Artificial intelligence increasingly helps providers achieve more robustness for their grids, provide better forecasts of electricity prices, and make energy use more efficient. In critical infrastructures, such as the energy system, AI should not be a black box – its decisions need to be understandable at any time. Researchers at the Karlsruhe Institute of Technology (KIT) have developed a new method for a more transparent analysis of AI-based predictions for energy systems. The results of their study have been published in Nature Communications. (DOI: 10.1038/s41467-026-73243-5)
Managing power supply is becoming increasingly complex. While the amounts of available wind and solar power depend on the weather, electric vehicles, battery storage systems, and heat pumps are altering the consumption patterns. “Grid operators and utilities rely more and more on artificial intelligence to make their systems more efficient and robust,” said tenure-track professor Dr. Benjamin Schäfer from KIT’s Institute for Automation and Applied Informatics (IAI).
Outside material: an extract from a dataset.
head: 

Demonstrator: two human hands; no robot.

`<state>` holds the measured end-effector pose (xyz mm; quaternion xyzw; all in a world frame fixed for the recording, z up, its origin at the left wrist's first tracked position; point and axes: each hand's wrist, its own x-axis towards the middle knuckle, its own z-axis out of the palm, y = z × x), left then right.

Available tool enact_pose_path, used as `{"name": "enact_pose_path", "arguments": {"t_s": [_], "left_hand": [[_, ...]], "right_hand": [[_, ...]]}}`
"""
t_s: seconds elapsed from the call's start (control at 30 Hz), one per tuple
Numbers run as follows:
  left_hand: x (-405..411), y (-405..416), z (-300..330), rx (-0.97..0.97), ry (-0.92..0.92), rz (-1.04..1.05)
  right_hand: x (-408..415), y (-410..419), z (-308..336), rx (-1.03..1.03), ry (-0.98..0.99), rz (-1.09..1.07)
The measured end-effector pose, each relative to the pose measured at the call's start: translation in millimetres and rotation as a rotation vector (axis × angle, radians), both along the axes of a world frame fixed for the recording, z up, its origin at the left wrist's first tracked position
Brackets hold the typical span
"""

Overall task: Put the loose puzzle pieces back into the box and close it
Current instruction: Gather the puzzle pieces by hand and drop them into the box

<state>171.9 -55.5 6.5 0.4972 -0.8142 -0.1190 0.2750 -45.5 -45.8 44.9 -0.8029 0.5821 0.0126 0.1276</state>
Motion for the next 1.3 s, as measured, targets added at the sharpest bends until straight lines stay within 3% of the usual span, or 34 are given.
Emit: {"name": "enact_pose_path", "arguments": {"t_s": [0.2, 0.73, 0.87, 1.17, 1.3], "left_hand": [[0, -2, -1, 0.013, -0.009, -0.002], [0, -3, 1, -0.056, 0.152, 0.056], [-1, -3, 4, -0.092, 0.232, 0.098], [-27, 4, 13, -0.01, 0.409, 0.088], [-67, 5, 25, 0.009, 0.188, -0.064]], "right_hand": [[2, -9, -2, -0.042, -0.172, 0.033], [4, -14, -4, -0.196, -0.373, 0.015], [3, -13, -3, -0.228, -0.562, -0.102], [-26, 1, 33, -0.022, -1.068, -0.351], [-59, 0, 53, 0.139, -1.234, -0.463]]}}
To align power generation and consumption as accurately as possible, numerous features need to be considered at the same time – such as weather forecasts, load predictions, grid and distributor capacities as well as consumer behavior. “AI helps us here, but it must not remain a black box. People must be able to understand how the AI forecasts and decisions come about. Especially in the critical field of energy, where errors can have serious consequences, transparency and human supervision are crucial – and the European Union’s AI Act actually mandates them,” said Schäfer, head of the Helmholtz Young Investigator Group DRACOS (short for Data-Driven Analysis of Complex Systems) at KIT. For his work, the Heidelberg Academy of Sciences and Humanities will award him the Viktor & Sigrid Dulger Foundation's Ecology Prize 2026.
“SHAPformer” Combines Several Methods
In their recent study, funded by the Helmholtz AI Cooperation Unit, which is part of the Helmholtz Association, Schäfer’s working group presents the new “SHAPformer” method. It was developed to provide time-series forecasts, i.e. predictions based on successive data recorded in equally spaced points in time, such as electricity consumption or prices. The objective is to make AI-based predictions that are not only accurate, but also transparent.
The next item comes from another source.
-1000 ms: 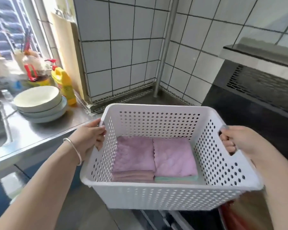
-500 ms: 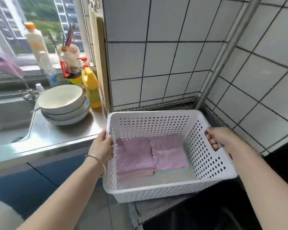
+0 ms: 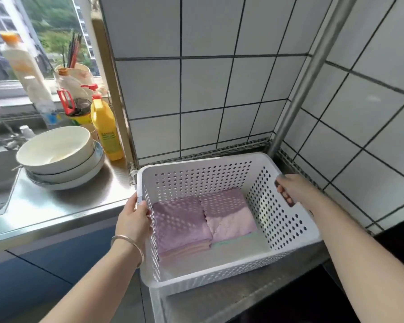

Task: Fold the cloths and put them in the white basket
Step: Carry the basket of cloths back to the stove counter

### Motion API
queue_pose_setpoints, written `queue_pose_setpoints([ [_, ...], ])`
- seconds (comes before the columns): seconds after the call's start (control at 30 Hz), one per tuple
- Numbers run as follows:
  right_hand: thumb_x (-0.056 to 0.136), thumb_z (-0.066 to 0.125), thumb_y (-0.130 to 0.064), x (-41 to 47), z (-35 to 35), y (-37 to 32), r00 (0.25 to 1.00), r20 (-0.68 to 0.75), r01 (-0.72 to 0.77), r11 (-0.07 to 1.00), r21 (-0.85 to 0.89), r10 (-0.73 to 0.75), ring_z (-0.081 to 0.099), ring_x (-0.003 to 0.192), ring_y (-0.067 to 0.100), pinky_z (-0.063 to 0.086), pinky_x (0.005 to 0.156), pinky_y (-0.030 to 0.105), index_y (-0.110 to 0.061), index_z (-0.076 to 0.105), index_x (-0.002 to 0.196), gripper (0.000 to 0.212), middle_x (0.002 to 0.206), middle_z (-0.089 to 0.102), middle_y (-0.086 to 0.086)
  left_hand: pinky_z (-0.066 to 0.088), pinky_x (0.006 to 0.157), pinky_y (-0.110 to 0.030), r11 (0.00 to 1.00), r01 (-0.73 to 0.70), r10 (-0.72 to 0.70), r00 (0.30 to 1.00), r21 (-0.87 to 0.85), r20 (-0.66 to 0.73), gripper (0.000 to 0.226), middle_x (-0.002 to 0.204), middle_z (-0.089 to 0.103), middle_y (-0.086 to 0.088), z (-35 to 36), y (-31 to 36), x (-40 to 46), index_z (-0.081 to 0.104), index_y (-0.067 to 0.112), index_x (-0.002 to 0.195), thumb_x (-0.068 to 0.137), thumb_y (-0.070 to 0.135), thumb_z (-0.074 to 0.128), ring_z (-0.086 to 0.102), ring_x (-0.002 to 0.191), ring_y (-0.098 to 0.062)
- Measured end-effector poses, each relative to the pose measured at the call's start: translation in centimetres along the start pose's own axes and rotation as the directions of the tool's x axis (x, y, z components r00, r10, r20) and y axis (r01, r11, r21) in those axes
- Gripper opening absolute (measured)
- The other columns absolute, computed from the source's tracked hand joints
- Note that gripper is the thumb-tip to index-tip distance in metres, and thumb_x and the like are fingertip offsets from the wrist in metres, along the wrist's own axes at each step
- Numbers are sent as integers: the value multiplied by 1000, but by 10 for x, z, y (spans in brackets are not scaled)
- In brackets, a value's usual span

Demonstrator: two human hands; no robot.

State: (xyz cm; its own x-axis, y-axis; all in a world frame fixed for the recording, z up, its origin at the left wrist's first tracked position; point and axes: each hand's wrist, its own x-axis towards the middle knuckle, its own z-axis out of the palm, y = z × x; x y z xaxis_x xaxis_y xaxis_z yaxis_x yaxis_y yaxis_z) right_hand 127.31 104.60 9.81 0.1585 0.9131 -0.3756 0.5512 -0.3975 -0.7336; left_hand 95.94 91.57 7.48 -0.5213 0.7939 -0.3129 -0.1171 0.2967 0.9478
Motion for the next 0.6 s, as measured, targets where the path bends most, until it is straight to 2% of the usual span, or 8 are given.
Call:
queue_pose_setpoints([
  [0.07, 97, 41, -28, 1, -6, 5, 998, -9, 55, 996, -67, -56, 39, 47, 17, 34, 48, 24, -8, 50, 63, 40, 52, 46, 3, 28, 48, -25, 1000, 11, -11, 1000, -24, -18, 36, 65, 46, -4, 7, -1, 6, 53, 27, 122, 97, 11, 33, 34, 52, -15],
  [0.17, 95, 46, -31, 1, -19, 12, 996, -9, 84, 982, -169, -87, 54, 66, 22, 41, 63, 29, -10, 56, 75, 31, 73, 59, 11, 30, 48, -24, 1000, 1, -1, 1000, -5, -28, 36, 65, 48, -4, 20, -4, 13, 52, 25, 125, 95, 13, 34, 36, 50, -16],
  [0.27, 94, 49, -26, 3, -31, 24, 997, -34, 57, 972, -227, -67, 61, 89, 28, 47, 77, 33, -11, 59, 100, 18, 95, 62, 13, 30, 48, -26, 1000, -16, 16, 999, -6, -31, 31, 60, 45, -3, 37, -6, 19, 55, 24, 113, 94, 13, 33, 36, 49, -18],
  [0.33, 92, 51, -26, 6, -37, 33, 996, -74, 34, 960, -279, -56, 59, 104, 29, 48, 85, 35, -10, 55, 120, 32, 113, 61, 11, 28, 49, -27, 1000, -27, 27, 999, -2, -39, 27, 59, 42, -4, 47, -6, 23, 55, 24, 106, 93, 13, 34, 34, 49, -18],
  [0.4, 90, 54, -26, 9, -43, 40, 991, -112, 25, 944, -330, -66, 55, 114, 29, 47, 94, 36, -12, 49, 133, 45, 130, 56, 10, 26, 46, -26, 999, -37, 37, 999, -5, -34, 29, 57, 41, -3, 58, -6, 26, 56, 18, 109, 92, 11, 33, 32, 46, -18],
  [0.5, 91, 52, -22, 10, -48, 48, 985, -154, 14, 926, -378, -78, 56, 110, 29, 45, 89, 33, -11, 52, 128, 39, 126, 58, 11, 26, 45, -24, 999, -33, 32, 998, -3, -49, 34, 57, 43, -3, 71, -6, 33, 54, 13, 118, 92, 12, 33, 32, 45, -17],
  [0.6, 94, 47, -21, 15, -48, 54, 975, -198, 11, 917, -398, -98, 55, 110, 29, 44, 86, 32, -9, 53, 125, 35, 125, 58, 13, 30, 46, -25, 999, -45, 46, 998, 24, -40, 34, 63, 46, -4, 78, -9, 39, 55, 15, 120, 93, 16, 33, 36, 48, -17],
])
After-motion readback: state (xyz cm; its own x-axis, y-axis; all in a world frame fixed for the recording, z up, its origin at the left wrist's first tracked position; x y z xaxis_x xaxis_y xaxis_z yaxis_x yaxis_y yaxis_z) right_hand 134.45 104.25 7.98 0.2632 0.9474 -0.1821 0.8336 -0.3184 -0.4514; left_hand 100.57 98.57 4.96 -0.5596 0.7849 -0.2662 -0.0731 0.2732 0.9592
The researchers combined transformer models – known from advanced language models, with explainable AI methods (XAI). The name “SHAPformer” references the connection of transformer models with SHAP methods. They are based on game theory concepts and show how individual features such as temperatures, holidays, wind power forecasts, or earlier consumption data impact a prediction.
Impact of Individual Features Becomes Visible
“When training our models, we excluded some information on purpose,” said Matthias Hertel, research assistant at the IAI and lead author of the study. “This way, we could understand the influence of certain input on the predictions made by the model.” The information used by the team to train its system included real data provided by transmission grid operator TransnetBW. The goal was to predict power consumption and prices over periods of up to one week – and at the same time show transparently which features have an impact on the forecast. Thus, the contributory effect of individual features on a forecast can be analyzed.
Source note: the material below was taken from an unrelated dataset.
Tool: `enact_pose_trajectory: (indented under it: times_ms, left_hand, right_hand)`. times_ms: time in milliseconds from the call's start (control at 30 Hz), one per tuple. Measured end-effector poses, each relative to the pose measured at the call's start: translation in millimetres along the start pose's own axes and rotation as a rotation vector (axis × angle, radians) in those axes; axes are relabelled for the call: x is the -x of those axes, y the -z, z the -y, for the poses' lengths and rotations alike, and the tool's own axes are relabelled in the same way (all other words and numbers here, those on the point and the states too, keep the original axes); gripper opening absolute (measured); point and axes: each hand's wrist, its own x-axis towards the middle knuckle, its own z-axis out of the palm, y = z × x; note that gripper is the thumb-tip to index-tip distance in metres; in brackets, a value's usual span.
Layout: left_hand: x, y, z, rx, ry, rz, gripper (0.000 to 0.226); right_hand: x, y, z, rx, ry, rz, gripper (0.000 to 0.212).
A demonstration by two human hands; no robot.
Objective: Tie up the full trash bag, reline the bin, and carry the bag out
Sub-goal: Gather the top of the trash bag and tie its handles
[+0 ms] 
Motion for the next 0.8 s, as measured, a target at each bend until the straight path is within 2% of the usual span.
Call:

Explainability Integrated Directly into the Training
With many existing methods, explanations are generated only after the prediction, requiring significant computational power. “Our approach is special because explainability has been integrated right into the training process,” said Hertel. The forecasts remain accurate, while the analysis become significantly more efficient.
“Our work provides the methodological basis required to transfer such approaches to practice in the future,” said Schäfer. In this process, not only technical precision and trustworthiness are important, but also user acceptance. As an example, Schäfer mentions intelligent loading and unloading systems of electric vehicles or home storage systems that react automatically to electricity price fluctuations. “Consumers are probably more willing to accept an intelligent loading system if they can understand why their electric vehicles were loaded later at night than usual – for example because electricity prices were particularly high earlier on and the postponement saved them money.”
Originalpublikation
Matthias Hertel, Sebastian Pütz, Ralf Mikut, Veit Hagenmeyer & Benjamin Schäfer: Explainable time-series forecasting with sampling-free SHAP for Transformers. Nature Communications, 2026. DOI 10.1038/s41467-026-73243-5.